阿讃の峠(相栗峠)-香川県高松市塩江町、徳島県美馬郡美馬町-
  阿讃山脈の高峯大滝山と竜王山の尾根がなだらかなカーブを描き、ぶつかりあい融けあう辺りに相栗峠(写真上)がある。
 相栗峠は、阿波と讃岐の国境を分ける峠。阿讃の人々や使役の牛馬が往来し、両国の文化をはぐくんだ峠。峠の北に塩江町上西地区、南に美馬町平帽、清田地区が展開する。近年、県道7号線が整備され交通の便も比較的よくなった。

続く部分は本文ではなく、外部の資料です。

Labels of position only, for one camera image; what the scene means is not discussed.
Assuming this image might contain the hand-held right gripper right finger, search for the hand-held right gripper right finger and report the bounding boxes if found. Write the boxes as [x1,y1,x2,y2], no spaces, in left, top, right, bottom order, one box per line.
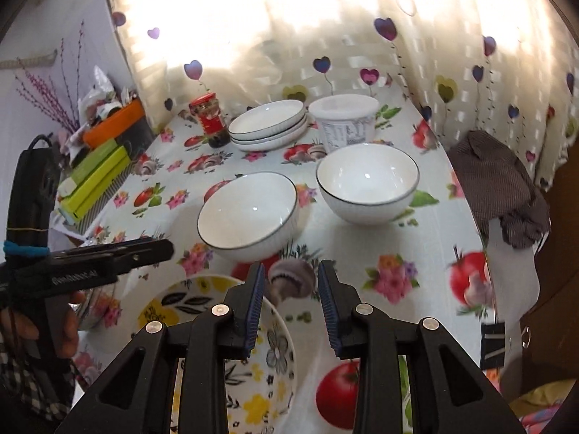
[318,260,537,434]

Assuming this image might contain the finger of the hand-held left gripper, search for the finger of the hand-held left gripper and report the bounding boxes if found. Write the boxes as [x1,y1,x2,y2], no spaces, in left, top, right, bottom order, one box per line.
[112,241,175,276]
[68,236,157,256]

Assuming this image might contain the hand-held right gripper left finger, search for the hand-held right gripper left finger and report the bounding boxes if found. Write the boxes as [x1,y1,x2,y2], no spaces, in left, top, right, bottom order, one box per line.
[54,262,267,434]

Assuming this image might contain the yellow black floral plate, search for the yellow black floral plate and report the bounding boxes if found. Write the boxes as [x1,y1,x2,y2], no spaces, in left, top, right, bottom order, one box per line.
[131,273,299,434]

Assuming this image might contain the white ribbed bowl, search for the white ribbed bowl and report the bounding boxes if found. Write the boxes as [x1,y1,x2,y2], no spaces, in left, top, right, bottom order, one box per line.
[196,171,299,263]
[316,143,419,227]

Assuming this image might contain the person's left forearm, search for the person's left forearm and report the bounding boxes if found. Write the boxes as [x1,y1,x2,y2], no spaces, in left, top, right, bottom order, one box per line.
[0,348,79,434]

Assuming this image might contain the person's left hand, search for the person's left hand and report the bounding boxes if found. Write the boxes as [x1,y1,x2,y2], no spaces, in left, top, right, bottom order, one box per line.
[0,290,88,362]

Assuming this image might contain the lime green box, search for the lime green box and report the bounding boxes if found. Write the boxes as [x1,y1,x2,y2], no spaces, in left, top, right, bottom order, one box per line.
[59,145,130,206]
[63,163,131,218]

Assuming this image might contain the pale green flat box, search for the pale green flat box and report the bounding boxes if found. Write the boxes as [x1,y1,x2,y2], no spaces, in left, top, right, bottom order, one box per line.
[67,139,119,182]

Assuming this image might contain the vegetable print tablecloth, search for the vegetable print tablecloth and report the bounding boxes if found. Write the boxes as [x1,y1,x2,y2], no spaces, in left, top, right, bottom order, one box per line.
[50,95,504,434]

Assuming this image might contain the orange plastic basket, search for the orange plastic basket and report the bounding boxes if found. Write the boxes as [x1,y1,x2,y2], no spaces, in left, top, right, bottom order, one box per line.
[82,99,145,149]

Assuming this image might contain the red label sauce jar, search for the red label sauce jar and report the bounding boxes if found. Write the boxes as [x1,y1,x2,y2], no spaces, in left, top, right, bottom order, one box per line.
[189,93,231,149]

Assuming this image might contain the crumpled plastic packets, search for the crumpled plastic packets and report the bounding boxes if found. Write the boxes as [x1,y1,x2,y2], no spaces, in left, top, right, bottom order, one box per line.
[77,65,137,124]

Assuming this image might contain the pink decorative branches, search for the pink decorative branches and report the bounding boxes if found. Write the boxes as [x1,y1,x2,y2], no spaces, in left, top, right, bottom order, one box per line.
[13,20,89,133]

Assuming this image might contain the black binder clip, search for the black binder clip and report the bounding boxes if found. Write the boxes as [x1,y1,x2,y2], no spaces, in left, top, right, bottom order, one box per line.
[479,321,533,371]

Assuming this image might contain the white plastic tub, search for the white plastic tub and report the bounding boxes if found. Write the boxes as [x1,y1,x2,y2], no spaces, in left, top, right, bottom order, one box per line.
[309,95,379,154]

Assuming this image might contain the brown checked cloth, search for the brown checked cloth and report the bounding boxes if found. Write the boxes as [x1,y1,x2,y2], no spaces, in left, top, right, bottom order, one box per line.
[448,130,551,249]

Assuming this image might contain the heart print curtain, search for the heart print curtain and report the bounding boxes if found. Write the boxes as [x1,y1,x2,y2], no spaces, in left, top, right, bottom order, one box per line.
[106,0,579,191]

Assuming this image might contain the beige wall strip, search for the beige wall strip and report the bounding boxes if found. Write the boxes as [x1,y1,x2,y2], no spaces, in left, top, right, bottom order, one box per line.
[0,52,58,71]

  県道に沿って上西地区の内場ダムから峠に向かう道筋に、藁葺木造住宅の骨格をそのまま残し、屋根に亜鉛引き鉄板を被せた農家住宅(「大屋根住宅」と仮称)が新緑に映えている。赤く或いは銀色に輝く大屋根が阿讃の自然に融け込み、静かな美しい山村風景を醸し出している。
  峠を越え清田の山麓沿いを往くと、深く険しい竜王山の南斜面に展開する集落に大屋根住宅が点在している。田植えも近い。山田がきらきらと輝いている。傍らで茶摘みをする人々の姿がみえる。橙色に染まった一角は、キンセンカの栽培畑。遙か彼方に吉野川が春霞のなかにある。人と自然が織りなす村々から阿讃の絶唱が聞こえる。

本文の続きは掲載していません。